Instructions to follow: Take the material below and reproduce, word for word, only the lines from the line with "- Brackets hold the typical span" through the line with "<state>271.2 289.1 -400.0".

Provided material:

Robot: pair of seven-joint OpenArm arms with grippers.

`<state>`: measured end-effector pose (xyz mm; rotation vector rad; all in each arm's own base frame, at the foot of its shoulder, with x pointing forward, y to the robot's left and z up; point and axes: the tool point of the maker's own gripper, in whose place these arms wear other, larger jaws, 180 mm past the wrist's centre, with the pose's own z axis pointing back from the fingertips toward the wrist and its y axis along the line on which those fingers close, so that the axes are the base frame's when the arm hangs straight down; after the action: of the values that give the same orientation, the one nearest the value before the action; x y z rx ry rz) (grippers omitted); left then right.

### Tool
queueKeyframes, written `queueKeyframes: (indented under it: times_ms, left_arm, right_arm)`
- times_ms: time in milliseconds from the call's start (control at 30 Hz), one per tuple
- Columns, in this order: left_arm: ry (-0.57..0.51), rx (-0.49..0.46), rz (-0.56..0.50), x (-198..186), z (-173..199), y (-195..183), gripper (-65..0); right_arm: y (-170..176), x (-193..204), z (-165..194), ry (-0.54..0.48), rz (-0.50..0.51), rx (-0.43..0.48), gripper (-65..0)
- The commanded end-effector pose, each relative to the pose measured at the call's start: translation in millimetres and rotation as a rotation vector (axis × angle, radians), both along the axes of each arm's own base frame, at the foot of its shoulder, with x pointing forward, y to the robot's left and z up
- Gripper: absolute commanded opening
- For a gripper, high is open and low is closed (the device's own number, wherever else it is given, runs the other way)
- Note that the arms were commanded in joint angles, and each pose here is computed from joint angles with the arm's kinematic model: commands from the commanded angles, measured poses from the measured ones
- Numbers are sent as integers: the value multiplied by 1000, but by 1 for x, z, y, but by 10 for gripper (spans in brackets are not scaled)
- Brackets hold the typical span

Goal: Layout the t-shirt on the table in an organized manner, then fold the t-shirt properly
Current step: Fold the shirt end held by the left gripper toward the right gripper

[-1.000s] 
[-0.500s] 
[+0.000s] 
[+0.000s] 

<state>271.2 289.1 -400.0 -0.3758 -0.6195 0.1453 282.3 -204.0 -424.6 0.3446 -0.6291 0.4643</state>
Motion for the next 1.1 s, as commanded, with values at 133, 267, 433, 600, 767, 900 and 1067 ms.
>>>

Result of the exercise:
- Brackets hold the typical span

Goal: Layout the t-shirt on the table in an organized manner, then fold the t-shirt properly
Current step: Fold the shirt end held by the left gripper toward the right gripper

[-1.000s] 
[-0.500s] 
[+0.000s] 
[+0.000s] 

<state>271.2 289.1 -400.0 -0.3758 -0.6195 0.1453 282.3 -204.0 -424.6 0.3446 -0.6291 0.4643</state>

Nothing more is required for this exercise.